Task requirements →
Gather, from the listing beneath this task, every line holding the string "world".

Data shown →
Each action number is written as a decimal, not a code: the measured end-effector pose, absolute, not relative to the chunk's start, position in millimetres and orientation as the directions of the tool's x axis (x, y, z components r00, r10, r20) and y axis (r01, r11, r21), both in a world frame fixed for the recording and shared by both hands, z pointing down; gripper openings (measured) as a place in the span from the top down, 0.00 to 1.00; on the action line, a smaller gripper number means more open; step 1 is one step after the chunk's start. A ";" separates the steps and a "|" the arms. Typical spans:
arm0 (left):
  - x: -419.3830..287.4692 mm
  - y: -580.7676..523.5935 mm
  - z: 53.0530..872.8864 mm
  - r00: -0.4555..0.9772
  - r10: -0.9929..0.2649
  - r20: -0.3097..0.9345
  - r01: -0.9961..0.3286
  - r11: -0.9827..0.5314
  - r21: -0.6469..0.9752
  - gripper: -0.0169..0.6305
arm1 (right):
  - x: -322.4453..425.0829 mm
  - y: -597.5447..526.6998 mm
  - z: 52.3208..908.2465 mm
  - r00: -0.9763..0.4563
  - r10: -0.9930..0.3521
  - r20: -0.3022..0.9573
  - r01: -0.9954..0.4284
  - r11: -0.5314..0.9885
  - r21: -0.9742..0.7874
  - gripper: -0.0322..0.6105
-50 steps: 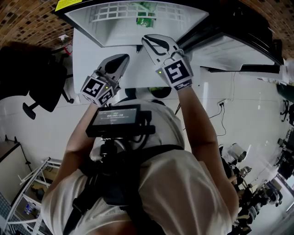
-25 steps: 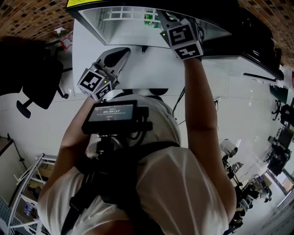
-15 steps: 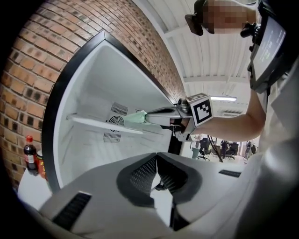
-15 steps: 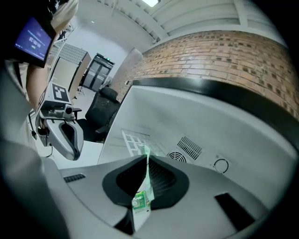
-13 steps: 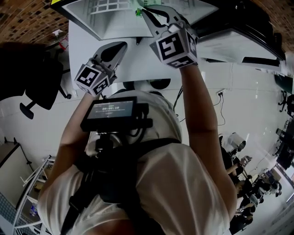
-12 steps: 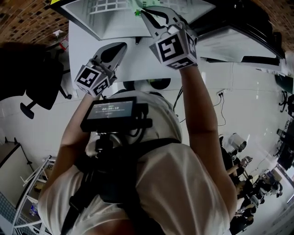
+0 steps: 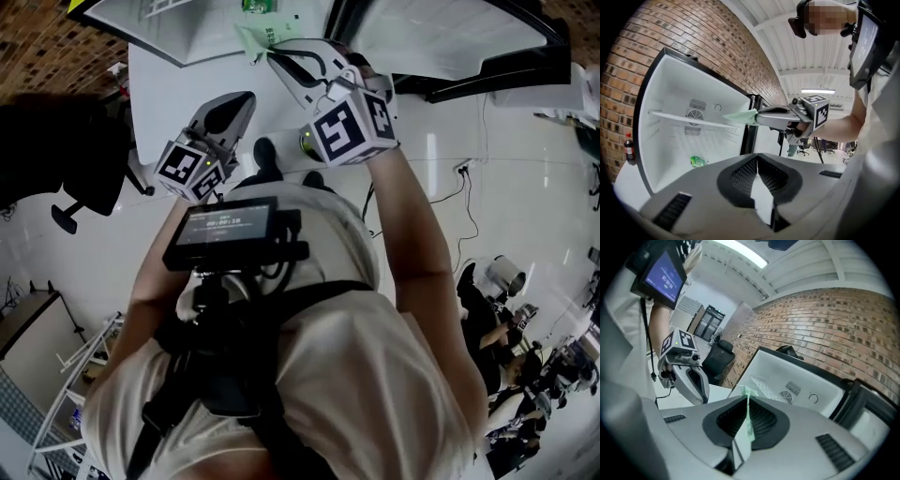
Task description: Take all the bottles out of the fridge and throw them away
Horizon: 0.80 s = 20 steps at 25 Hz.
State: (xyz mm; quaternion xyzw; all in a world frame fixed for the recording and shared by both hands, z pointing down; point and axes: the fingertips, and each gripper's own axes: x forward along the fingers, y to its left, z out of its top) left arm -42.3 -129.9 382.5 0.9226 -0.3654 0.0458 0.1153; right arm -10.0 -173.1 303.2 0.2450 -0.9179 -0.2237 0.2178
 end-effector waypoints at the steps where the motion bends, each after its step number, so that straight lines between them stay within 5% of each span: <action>1: -33.7 -121.2 382.5 0.733 -0.658 0.173 -0.680 -0.712 0.173 0.95 | -1.6 -163.0 306.7 -0.781 -0.548 0.298 -0.345 0.777 0.526 0.93; 20: 21.4 3.6 409.1 0.738 -0.621 0.266 -0.671 -0.719 0.184 0.95 | 73.7 -11.7 401.5 -0.834 -0.471 0.287 -0.427 0.881 0.205 0.93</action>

Final answer →
Each action number is written as a decimal, not a code: the measured end-effector pose, absolute, not relative to the chunk's start, position in millimetres and orientation as the directions of the tool's x axis (x, y, z components r00, r10, r20) and y axis (r01, r11, r21), both in a world frame fixed for the recording and shared by both hands, z pointing down; gripper openings (measured) as a place in the span from the top down, 0.00 to 1.00; on the action line, a smaller gripper number means more open; step 1 is one step after the chunk's start. A ";" separates the steps and a "|" the arms. Typical spans:
State: (xyz mm; quaternion xyzw; all in a world frame fixed for the recording and shared by both hands, z pointing down; point and axes: the fingertips, and each gripper's own axes: x forward along the fingers, y to its left, z out of its top) left arm -42.3 -129.9 382.5 0.9226 -0.3654 0.0458 0.1153; right arm -10.0 -173.1 303.2 0.2450 -0.9179 -0.2237 0.2178

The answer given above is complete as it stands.